◆ What is needed: For the entries that follow, retype exactly the lines from the one containing "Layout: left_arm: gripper" to the one containing "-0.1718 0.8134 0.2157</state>", inclusive, and only those. Images stay out of the copy.

Extracted data entries
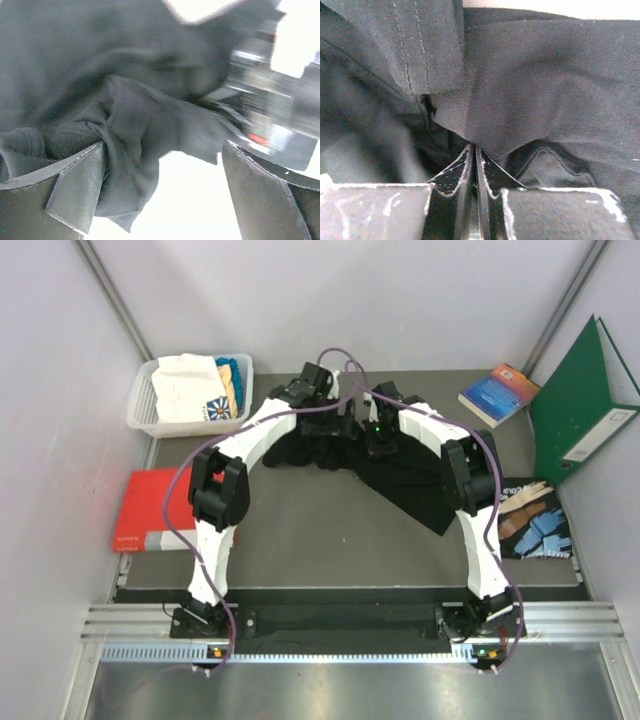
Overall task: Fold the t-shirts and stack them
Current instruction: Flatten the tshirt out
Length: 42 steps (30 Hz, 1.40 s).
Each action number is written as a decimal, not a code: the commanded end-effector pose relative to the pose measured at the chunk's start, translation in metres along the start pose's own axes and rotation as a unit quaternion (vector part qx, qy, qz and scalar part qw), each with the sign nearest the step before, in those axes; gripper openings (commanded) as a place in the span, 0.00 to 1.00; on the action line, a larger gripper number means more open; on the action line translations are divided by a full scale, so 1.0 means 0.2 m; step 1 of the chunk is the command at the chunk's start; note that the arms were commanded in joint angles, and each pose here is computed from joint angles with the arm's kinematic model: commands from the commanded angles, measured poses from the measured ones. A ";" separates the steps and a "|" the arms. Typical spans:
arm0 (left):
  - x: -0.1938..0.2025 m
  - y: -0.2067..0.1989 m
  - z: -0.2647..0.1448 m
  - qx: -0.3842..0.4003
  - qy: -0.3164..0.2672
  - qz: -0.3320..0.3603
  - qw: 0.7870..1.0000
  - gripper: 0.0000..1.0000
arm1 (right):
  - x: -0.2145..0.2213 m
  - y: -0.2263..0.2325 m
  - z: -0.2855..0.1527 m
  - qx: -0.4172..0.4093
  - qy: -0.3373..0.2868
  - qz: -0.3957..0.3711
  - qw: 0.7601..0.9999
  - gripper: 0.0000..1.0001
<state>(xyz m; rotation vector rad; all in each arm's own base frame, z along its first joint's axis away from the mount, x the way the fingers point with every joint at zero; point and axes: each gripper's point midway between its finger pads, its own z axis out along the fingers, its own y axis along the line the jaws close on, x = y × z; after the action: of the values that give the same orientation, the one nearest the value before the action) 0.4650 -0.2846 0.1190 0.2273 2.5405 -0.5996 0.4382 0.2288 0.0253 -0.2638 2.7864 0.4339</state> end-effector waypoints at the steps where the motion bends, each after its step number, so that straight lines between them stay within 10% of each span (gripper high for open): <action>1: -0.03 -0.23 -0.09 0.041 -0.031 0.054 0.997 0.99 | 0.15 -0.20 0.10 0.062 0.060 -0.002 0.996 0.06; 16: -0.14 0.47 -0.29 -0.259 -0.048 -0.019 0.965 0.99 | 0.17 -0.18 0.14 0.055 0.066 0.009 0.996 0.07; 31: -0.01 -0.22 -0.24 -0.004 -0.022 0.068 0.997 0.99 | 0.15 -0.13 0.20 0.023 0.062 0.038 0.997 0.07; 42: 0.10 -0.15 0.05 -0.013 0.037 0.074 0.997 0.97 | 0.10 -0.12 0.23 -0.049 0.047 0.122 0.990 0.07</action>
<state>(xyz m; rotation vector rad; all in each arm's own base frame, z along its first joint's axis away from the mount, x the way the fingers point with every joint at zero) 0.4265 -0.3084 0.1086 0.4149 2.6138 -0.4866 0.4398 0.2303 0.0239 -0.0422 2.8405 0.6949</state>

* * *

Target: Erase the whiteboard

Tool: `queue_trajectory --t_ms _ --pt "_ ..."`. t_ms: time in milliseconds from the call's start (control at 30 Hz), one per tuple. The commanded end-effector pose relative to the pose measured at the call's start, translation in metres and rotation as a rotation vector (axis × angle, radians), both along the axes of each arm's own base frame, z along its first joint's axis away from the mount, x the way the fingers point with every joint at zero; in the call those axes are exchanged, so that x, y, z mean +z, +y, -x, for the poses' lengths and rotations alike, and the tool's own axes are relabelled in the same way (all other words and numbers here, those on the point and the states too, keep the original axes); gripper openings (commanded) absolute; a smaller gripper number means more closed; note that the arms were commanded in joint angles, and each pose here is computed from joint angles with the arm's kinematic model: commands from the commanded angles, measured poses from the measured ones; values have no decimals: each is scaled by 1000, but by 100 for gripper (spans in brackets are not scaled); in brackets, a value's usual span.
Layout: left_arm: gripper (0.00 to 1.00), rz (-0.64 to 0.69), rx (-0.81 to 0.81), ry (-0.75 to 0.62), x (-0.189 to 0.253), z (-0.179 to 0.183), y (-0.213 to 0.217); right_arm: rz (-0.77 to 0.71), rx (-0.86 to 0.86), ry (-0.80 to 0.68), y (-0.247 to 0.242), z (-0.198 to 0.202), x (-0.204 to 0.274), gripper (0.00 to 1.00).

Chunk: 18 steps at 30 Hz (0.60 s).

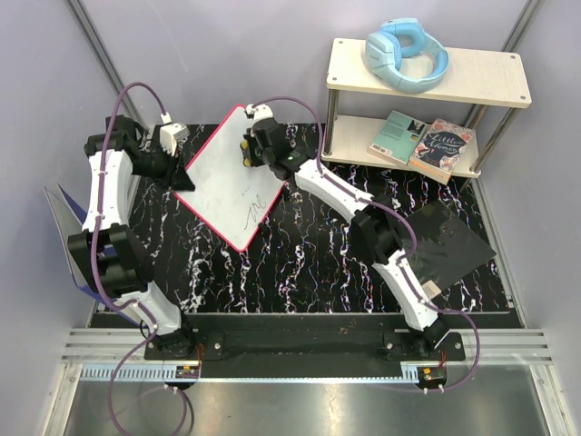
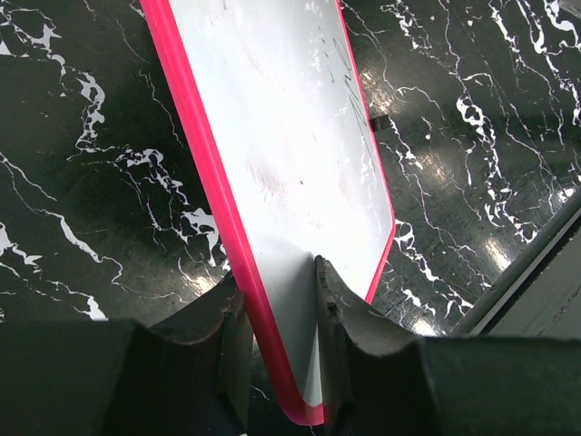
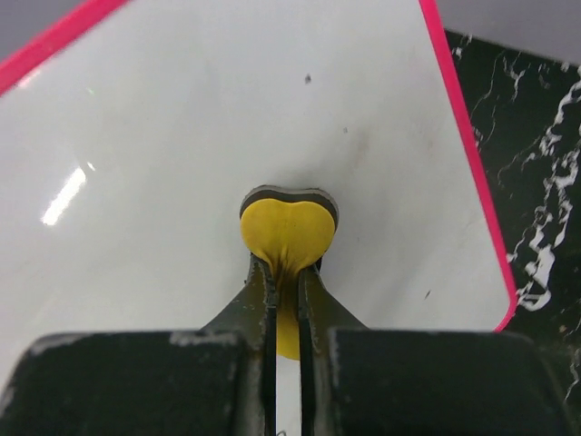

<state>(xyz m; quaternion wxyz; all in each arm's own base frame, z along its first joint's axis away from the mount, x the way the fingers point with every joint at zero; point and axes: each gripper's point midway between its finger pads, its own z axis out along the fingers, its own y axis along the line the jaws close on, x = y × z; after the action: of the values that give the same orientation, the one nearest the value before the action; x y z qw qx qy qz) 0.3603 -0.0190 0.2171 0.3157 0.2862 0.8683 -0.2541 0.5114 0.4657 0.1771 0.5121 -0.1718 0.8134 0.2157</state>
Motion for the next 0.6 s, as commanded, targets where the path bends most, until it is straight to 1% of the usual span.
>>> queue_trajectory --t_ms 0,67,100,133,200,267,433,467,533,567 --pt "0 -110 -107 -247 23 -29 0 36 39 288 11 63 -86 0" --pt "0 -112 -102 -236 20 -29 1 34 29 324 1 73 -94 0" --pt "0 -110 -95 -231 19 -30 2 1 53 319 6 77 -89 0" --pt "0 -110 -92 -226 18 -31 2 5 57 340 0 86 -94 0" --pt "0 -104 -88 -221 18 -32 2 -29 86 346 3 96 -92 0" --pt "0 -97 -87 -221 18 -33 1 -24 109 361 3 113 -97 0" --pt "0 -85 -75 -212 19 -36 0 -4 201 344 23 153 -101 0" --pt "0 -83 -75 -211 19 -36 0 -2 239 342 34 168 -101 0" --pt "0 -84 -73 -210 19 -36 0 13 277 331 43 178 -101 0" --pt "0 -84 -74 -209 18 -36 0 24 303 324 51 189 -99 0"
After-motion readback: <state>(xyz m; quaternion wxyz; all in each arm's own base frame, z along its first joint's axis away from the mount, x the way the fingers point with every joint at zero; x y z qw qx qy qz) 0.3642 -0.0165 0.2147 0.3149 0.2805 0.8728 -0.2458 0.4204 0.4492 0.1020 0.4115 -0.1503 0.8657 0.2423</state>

◆ Task output:
Layout: left_arm: gripper (0.00 to 1.00), rz (-0.64 to 0.69), rx (-0.81 to 0.81), ry (-0.75 to 0.62), x (-0.189 to 0.253), z (-0.179 to 0.183), y (-0.213 to 0.217); right_arm: rz (-0.77 to 0.71), rx (-0.86 to 0.86), ry (-0.80 to 0.68), y (-0.247 to 0.242), z (-0.198 to 0.202), x (-0.204 to 0.274), gripper (0.00 to 1.00).

Chunk: 18 steps at 30 Hz (0.60 s).


<state>(xyz m; quaternion wxyz; all in each arm's own base frame, z along its first joint's axis away from the mount, x the way the fingers point with every joint at zero; point and axes: each gripper's point midway between its finger pads, its own z axis out along the fingers, its own y axis along the line the jaws close on, x = y × z; after the action: of the values that give the same orientation, the one nearest the value before the action; x y z qw qx qy qz) 0.3603 -0.0190 0.2171 0.3157 0.2862 0.8683 -0.2541 0.5114 0.4657 0.1771 0.5121 -0.1718 0.8134 0.2157</state>

The exercise calls for nothing more than this answer.